Atualmente, o seu processo de execução penal registra uma pena total de **25 anos, 9 meses e 18 dias de reclusão**, em regime fechado. Ele já havia cumprido 15 anos, 3 meses e 4 dias da pena.

Autorização para Tratamento Domiciliar

A autorização para deixar a prisão foi concedida pela 1ª Vara de Execução Penal de Campo Grande. O juiz levou em consideração a **idade avançada do condenado**, a **superlotação da unidade prisional** e **documentos médicos** que indicavam uma piora em seu estado de saúde. Conforme o relatório médico, Duda apresentava **declínio cognitivo progressivo** há cerca de seis meses, com redução da visão e memória, desorientação, dificuldade em reconhecer pessoas e esquecimento de familiares, além de alterações de comportamento.

O magistrado entendeu que a situação demandava tratamento fora do presídio e, naquele momento, dispensou a realização de perícia médica oficial. A medida permite que Duda permaneça em sua residência, utilizando tornozeleira eletrônica, sendo permitido sair apenas para consultas, exames ou outros procedimentos de saúde.

Condições e Fiscalização

Para manter a autorização, Duda deve **apresentar mensalmente à Justiça os comprovantes do tratamento médico**. Em casos de atendimento de urgência, a documentação correspondente precisa ser juntada ao processo em até 24 horas. O descumprimento de qualquer uma dessas regras pode levar à **revogação imediata da autorização**, com o condenado sendo considerado foragido.

A decisão judicial ressalta que a saída da prisão **não representa progressão de regime, liberdade condicional ou concessão definitiva de prisão domiciliar**. Trata-se de uma medida temporária, **exclusivamente ligada à necessidade de tratamento médico**.

Recurso do Ministério Público e Decisão do TJMS

O Ministério Público de Mato Grosso do Sul (MPMS) recorreu da decisão, solicitando o retorno imediato de Duda ao sistema penitenciário. A promotoria argumentou que a saída foi autorizada sem uma **perícia médica oficial** que comprovasse tanto a gravidade do quadro de saúde quanto a impossibilidade de tratamento dentro da prisão. O órgão ministerial também destacou o **histórico criminal complexo** do ex-policial, considerando relatórios médicos e documentos particulares insuficientes para justificar a permanência fora da unidade penal.

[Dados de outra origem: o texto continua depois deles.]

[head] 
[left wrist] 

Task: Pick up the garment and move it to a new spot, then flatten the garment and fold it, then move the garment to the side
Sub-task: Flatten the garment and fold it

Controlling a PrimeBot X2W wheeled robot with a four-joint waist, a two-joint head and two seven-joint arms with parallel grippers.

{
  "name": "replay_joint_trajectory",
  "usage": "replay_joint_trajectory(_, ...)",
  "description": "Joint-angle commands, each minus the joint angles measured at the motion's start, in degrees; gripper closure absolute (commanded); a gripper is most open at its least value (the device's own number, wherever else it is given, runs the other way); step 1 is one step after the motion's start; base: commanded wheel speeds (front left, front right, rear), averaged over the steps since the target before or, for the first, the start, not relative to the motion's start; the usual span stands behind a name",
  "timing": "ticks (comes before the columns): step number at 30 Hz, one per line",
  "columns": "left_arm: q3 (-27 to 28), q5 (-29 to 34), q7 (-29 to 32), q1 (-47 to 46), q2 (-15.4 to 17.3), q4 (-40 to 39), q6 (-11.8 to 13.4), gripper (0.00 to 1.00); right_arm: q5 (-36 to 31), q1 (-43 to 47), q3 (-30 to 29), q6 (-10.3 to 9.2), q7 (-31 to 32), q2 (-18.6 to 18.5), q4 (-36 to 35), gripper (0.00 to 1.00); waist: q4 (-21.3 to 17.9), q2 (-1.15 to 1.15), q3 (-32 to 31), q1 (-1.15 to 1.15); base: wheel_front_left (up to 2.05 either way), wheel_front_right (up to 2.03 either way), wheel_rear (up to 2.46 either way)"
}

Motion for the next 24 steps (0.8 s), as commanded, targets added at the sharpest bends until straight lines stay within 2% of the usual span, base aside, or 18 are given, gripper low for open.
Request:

A 17ª Procuradoria de Justiça Criminal também se manifestou a favor do recurso do Ministério Público, defendendo a revogação da medida. Apesar das objeções, a 3ª Câmara Criminal do TJMS manteve a autorização para a saída temporária. O relator do caso, desembargador Zaloar Murat Martins de Souza, considerou que os documentos médicos existentes e a situação relatada eram suficientes para justificar a não permanência imediata do preso no sistema penitenciário.

Contudo, o Tribunal determinou a **realização de uma perícia oficial** para avaliar o estado de saúde de Duda. Além disso, a administração penitenciária deverá informar se possui estrutura adequada para oferecer o tratamento necessário dentro do sistema prisional. Com base nesses novos dados, a Vara de Execução Penal reavaliará a continuidade da autorização de prisão domiciliar para tratamento médico.